When setting up the **py312** environment, make sure `tigramite` is available, either by:

- **Installing via pip/conda** (if available in your channel), or  
- **Cloning the official repository** and installing it locally:

```bash
git clone https://github.com/jakobrunge/tigramite.git
cd tigramite
python setup.py install
```

See the official Tigramite README and docs for details on versions and optional dependencies: [`https://github.com/jakobrunge/tigramite`](https://github.com/jakobrunge/tigramite).

---

## Option B: Pure `venv` (works, but you must manage Python installs yourself)

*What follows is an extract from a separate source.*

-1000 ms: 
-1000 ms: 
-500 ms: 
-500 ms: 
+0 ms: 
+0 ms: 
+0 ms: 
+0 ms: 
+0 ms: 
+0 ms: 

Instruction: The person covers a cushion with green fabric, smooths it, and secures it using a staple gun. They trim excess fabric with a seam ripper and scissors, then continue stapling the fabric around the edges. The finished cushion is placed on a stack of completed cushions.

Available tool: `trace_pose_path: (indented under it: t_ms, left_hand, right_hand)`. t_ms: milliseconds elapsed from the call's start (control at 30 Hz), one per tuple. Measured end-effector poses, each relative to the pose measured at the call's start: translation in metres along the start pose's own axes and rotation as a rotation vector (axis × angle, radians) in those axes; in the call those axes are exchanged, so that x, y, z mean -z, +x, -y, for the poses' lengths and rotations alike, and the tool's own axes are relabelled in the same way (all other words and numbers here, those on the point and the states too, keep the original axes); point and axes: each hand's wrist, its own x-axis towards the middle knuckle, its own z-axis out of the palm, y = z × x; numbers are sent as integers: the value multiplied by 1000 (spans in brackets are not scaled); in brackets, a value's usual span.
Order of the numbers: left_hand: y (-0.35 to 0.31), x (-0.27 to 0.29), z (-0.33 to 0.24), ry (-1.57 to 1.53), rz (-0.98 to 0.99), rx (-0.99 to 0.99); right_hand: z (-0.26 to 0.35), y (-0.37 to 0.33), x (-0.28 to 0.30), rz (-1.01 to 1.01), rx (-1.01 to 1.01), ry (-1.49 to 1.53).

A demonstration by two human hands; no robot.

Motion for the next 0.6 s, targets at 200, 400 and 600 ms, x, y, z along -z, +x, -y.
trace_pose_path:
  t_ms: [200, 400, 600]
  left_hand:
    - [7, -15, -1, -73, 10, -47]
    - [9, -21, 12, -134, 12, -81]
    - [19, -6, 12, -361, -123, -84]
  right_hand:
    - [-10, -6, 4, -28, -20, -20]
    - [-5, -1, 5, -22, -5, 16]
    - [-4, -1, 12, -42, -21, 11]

The repo’s `docs/SETUP.md` shows a `venv`-based setup for Python 3.12 (default) and 3.8 (rcd).
If you also need Python 3.10 (for the py310 methods), you’ll need to install it on your machine first.

Example (Python 3.10):

```bash
python3.10 -m venv env-py310
. env-py310/bin/activate
pip install -U pip wheel
pip install -e ".[default]"
```

Example (Python 3.8):

```bash
python3.8 -m venv env-py38
. env-py38/bin/activate
pip install -U pip wheel
pip install -e ".[rcd]"
pip install -e ./PyRCA
bash script/link.sh
```

Example (Python 3.12):

```bash
python3.12 -m venv env-py312
. env-py312/bin/activate
pip install -U pip wheel
pip install -e ".[default]"
```

---

## Running `main-ob.py` and `main-ss.py`

### General pattern

```bash
python main-ob.py --method <METHOD> --dataset <DATASET> [--test] [--length 20] [--tdelta 0]
python main-ss.py --method <METHOD> --dataset <DATASET> [--test] [--length 20] [--tdelta 0]
```

Both scripts will **auto-download datasets** on first run (requires internet access).

### Example commands

**Python 3.12 (py312 methods):**

```bash
conda activate rcaeval-py312
python main-ob.py --method baro --dataset online-boutique --test
```

**Python 3.10 (py310 methods):**

```bash
conda activate rcaeval-py310
python main-ss.py --method brcd --dataset sock-shop-2 --test
```

**Python 3.8 (RCD/PyRCA-based methods):**

```bash
conda activate rcaeval-py38
python main-ob.py --method rcd --dataset online-boutique --test
python main-ob.py --method ht --dataset online-boutique --test
python main-ob.py --method e_diagnosis --dataset online-boutique --test
```

---

## Troubleshooting

- **`pyagrum` install issues**
  - Prefer installing from `conda-forge` (the provided `environment*.yml` includes `conda-forge`).
- **Method not found / “not defined”**
  - Your `--method` must match what gets imported for your Python version. Switch envs (py38/py310/py312).
- **Slow first run**
  - First run downloads datasets and may take time; `--test` runs only a small subset.